From Invention to Revenue: the Tech Transfer Process at a Glance

The tech transfer process consists of multiple collaborative steps shared by the inventor(s), Rush University’s Innovation and Technology Transfer division (ITT), and the Rush University Office of Legal Affairs. 

1. Invention
Research-generated observations and experiments often lead to discoveries and inventions. 

An invention is any useful process, machine, composition of matter, or any new or useful improvement of the same. Inventions also may include software, website content and other educational or research content. Often, multiple researchers may contribute to an invention.

2. Pre-disclosure
Establish early communication with ITT licensing professionals to discuss your invention.

Establishing early communication with ITT licensing professionals will provide you with guidance with respect to the disclosure, evaluation and protection processes described below.

3. Disclosure
This is the written notice of invention to ITT that begins the formal technology transfer process.

An invention disclosure is a confidential report and should fully document your invention so that all of the options for commercialization can be evaluated and pursued.

4. Evaluation
You and your ITT representative will determine your invention’s commercialization potential.

You and your ITT representative will review the invention disclosure, conduct prior-art searches, and analyze the market and competitive technologies to determine your invention’s commercialization potential. For most inventions, ITT will provide you an “assessment report” including general market research, identification of potential licensees, a preliminary prior-art search and a marketing abstract, which Rush may use in marketing to potential licensees. This evaluation process, which may lead to a broadening or refinement of the invention, will guide our strategy.

5. Protection
Protecting your IP may involve U.S. patents, foreign patents, copyright and trademark protection.

Patent protection, a common legal protection method, begins with filing a patent application with the U.S. Patent and Trademark Office (USPTO) and, when appropriate, foreign patent offices. Once a patent application has been filed, it typically requires several years and tens of thousands of dollars to obtain issued U.S. and foreign patents. Copyright and trademark protection also may be employed. 

6. Marketing
You’ll partner with ITT staff to identify the right company to bring your technology to market.

With your active involvement, ITT staff can help identify candidate companies that have the expertise, resources and business networks to bring your technology to market.

7. Licensees
When appropriate, licensing specialists will develop an agreement to fully commercialize the technology.

If an appropriate and interested existing company or companies are selected as a potential licensee, ITT licensing specialists will work with that potential licensee to develop the appropriate financial and diligence terms for a license agreement that can fully commercialize the technology. 

8. Licensing
Contracts between Rush and third parties license technology rights without relinquishing ownership.

A license agreement is a contract between Rush and a third party in which the University’s rights to a technology are licensed, without relinquishing ownership, for financial and other benefits.

9. Commercialization
Continuing to advance the technology and develop the product or service.

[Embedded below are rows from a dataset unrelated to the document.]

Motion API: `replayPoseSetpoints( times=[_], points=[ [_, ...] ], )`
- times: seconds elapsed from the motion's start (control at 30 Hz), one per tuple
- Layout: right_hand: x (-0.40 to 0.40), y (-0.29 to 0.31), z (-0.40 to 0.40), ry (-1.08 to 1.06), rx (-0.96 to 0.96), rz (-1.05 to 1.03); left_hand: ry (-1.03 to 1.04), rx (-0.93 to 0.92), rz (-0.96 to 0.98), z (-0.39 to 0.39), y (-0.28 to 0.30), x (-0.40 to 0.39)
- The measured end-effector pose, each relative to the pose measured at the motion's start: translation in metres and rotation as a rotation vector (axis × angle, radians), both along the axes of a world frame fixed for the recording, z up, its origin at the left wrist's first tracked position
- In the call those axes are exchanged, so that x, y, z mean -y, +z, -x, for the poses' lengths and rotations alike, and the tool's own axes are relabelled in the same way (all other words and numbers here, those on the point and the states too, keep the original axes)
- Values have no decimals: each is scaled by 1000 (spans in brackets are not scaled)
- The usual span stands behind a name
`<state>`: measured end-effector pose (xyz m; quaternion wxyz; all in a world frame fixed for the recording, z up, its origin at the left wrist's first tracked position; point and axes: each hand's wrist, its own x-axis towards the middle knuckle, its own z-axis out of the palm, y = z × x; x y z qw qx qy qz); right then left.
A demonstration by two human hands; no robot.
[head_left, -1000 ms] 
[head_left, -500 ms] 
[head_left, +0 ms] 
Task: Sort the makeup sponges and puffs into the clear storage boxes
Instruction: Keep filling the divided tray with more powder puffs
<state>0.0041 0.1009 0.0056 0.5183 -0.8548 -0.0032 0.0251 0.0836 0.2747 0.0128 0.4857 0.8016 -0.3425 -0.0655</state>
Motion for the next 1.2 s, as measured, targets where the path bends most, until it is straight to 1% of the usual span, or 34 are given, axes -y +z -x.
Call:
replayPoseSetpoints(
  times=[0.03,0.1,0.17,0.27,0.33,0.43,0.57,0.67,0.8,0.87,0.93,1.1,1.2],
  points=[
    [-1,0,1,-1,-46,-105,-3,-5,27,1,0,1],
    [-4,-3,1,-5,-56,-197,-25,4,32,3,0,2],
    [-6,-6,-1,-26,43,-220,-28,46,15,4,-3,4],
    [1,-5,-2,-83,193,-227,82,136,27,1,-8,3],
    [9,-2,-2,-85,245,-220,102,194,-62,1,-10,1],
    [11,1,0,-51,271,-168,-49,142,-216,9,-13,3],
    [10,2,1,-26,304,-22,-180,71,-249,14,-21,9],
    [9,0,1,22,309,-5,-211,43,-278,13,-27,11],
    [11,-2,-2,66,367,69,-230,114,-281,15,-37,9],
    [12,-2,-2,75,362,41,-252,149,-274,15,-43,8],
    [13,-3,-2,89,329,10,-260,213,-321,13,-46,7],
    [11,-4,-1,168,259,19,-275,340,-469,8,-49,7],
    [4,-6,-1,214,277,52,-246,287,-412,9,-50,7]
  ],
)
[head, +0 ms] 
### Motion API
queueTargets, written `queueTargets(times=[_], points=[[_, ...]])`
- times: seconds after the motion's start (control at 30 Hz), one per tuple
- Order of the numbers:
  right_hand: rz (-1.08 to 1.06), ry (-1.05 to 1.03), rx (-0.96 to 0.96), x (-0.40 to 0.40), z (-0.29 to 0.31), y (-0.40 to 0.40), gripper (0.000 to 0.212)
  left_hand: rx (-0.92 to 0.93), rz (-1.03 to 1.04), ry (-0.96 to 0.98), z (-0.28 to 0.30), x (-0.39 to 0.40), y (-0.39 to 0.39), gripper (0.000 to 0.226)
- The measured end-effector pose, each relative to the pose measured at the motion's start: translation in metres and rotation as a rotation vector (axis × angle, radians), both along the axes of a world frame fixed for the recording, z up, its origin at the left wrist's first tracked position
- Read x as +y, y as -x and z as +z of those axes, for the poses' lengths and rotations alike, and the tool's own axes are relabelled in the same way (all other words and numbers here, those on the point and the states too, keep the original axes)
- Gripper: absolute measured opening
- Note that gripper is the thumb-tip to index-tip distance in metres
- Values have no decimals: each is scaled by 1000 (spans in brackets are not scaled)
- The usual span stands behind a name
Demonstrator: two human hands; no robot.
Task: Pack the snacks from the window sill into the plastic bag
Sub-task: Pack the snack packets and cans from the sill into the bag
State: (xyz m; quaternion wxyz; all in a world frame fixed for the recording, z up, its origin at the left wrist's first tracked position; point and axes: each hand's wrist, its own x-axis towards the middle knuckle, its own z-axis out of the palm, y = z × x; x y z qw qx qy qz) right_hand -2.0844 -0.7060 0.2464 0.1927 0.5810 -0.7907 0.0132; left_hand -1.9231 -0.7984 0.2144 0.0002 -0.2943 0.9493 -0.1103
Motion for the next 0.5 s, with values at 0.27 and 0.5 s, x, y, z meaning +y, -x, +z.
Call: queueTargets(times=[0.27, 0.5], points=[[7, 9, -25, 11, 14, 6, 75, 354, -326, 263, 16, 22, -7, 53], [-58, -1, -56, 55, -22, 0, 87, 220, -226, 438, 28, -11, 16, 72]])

The licensee continues to advance the technology and makes other business investments to develop the product or service. This step may entail further development, sponsored research at Rush, consulting agreements with inventors, regulatory approvals, sales and marketing support, training and other activities.

10. Revenue
Revenues received from licenses are distributed within Rush University to foster further research and education.

Revenues received by Rush University from licenses are distributed to the Rush University schools/colleges, departments/units, central administration and inventors to fund additional research and education and to encourage further participation in the tech transfer process.